■ The problem:
Go through the records and report each line in which the word "camera" occurs.

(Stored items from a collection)
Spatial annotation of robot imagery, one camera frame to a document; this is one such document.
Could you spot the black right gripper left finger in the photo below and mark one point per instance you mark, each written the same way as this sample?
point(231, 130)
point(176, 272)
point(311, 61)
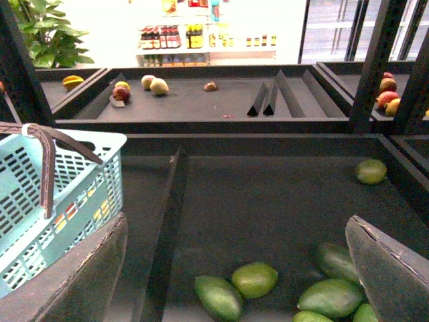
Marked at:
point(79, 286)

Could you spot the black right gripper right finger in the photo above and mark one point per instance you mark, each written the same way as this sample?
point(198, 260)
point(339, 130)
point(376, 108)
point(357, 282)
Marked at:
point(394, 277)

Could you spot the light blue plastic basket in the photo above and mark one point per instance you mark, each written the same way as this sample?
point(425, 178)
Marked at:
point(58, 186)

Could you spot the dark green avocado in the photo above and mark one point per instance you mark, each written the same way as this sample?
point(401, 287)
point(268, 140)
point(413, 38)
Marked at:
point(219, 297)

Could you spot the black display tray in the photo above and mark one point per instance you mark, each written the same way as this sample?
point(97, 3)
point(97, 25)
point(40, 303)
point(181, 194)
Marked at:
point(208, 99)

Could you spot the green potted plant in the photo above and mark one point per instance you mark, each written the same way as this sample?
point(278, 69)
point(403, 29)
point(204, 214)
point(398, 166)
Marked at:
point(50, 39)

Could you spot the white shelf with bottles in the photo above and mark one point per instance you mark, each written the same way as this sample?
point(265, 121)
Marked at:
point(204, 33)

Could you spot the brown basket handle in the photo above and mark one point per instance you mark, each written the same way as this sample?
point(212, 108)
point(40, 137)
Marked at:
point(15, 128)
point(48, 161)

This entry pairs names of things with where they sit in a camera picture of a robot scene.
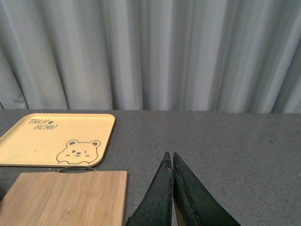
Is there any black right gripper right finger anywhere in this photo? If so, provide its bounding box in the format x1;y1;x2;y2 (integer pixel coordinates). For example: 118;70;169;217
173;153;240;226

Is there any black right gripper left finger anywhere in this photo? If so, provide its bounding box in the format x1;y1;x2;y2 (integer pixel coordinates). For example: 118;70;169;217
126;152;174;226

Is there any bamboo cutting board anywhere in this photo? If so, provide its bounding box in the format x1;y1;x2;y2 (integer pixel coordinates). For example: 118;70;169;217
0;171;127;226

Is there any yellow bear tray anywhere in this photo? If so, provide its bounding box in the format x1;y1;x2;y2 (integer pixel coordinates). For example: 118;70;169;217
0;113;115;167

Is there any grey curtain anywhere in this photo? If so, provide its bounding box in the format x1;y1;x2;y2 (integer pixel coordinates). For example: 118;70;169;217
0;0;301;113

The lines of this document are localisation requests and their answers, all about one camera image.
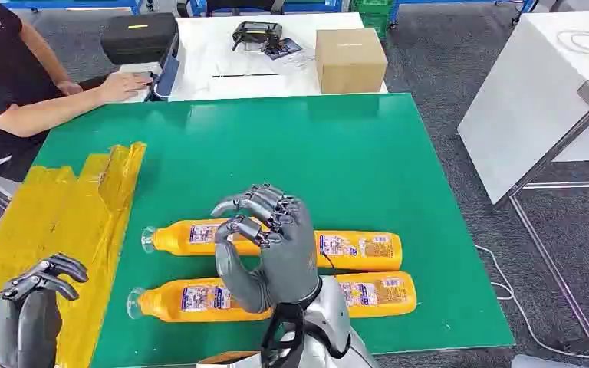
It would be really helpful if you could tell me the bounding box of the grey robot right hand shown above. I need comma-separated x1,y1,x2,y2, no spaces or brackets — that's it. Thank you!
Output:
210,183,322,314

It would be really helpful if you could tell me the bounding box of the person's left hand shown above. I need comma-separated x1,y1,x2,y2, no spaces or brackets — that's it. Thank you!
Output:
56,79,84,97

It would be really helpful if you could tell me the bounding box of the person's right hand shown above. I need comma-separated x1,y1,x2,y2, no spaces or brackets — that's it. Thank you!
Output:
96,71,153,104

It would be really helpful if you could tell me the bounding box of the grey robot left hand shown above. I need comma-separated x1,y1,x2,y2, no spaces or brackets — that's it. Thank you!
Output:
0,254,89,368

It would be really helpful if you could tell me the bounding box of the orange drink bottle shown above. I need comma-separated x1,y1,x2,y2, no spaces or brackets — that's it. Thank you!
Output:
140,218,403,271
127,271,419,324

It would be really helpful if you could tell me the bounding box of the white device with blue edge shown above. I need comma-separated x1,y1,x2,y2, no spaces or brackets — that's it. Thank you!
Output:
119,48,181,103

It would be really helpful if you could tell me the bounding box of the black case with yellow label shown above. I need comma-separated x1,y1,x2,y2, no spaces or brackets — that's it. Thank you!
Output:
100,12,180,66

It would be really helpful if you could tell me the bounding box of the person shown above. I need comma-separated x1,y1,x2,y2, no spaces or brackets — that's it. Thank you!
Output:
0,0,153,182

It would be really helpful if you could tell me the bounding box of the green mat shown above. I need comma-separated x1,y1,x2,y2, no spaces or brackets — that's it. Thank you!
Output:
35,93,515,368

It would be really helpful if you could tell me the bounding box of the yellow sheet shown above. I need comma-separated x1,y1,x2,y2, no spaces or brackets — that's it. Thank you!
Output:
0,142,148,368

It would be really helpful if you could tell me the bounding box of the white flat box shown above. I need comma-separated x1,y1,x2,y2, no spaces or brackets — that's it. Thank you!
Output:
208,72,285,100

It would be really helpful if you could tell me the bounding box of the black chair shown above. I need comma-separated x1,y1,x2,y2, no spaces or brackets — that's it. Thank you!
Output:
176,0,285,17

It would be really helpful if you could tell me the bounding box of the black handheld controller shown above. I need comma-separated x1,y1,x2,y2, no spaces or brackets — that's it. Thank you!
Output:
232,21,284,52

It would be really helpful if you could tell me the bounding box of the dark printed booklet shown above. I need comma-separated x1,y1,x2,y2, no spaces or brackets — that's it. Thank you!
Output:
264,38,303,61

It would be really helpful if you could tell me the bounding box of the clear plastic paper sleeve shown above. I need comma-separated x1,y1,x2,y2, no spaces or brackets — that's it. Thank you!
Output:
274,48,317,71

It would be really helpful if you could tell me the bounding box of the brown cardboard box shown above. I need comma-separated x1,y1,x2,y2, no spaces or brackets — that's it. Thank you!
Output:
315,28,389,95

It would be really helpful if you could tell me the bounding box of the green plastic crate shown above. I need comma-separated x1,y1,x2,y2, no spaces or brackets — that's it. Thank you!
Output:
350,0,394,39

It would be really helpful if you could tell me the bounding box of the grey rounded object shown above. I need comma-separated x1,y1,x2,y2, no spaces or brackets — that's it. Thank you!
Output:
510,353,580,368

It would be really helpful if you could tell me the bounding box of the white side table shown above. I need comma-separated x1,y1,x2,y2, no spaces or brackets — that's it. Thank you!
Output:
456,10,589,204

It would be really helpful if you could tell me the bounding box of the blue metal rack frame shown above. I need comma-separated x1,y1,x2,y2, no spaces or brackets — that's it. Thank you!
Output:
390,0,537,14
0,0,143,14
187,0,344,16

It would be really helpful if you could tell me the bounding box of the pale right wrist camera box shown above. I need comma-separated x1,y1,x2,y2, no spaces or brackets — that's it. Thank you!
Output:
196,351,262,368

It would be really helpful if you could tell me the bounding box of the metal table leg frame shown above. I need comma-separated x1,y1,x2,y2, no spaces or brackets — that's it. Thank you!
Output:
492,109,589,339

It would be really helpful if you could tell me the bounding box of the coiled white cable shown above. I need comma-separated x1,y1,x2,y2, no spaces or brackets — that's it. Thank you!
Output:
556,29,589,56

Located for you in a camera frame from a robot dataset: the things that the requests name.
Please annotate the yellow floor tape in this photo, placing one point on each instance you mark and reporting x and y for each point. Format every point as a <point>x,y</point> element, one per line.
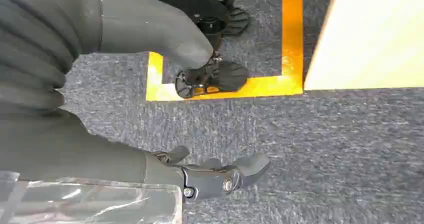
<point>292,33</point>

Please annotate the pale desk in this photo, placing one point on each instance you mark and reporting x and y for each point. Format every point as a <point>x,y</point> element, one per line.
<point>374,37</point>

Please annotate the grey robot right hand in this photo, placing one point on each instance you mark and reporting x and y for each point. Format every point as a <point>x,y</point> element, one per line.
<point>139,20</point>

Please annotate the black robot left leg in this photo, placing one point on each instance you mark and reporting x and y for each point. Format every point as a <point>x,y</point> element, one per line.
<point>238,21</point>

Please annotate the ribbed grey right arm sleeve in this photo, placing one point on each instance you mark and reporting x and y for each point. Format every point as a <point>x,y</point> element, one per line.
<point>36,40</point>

■ Solution to this problem:
Spatial annotation of robot imagery, one camera frame to a document; this is one such document.
This entry pairs names of things with where they sit in a camera picture of a robot scene.
The lines of this document are localisation requests and their answers, all about one camera image.
It would be really helpful if you could tell me the bounding box of the pale right wrist camera box shown above. I need comma-separated x1,y1,x2,y2, no spaces or brackets — that's it. Thank you!
Located for you in a camera frame from a robot dataset: the things that the requests name.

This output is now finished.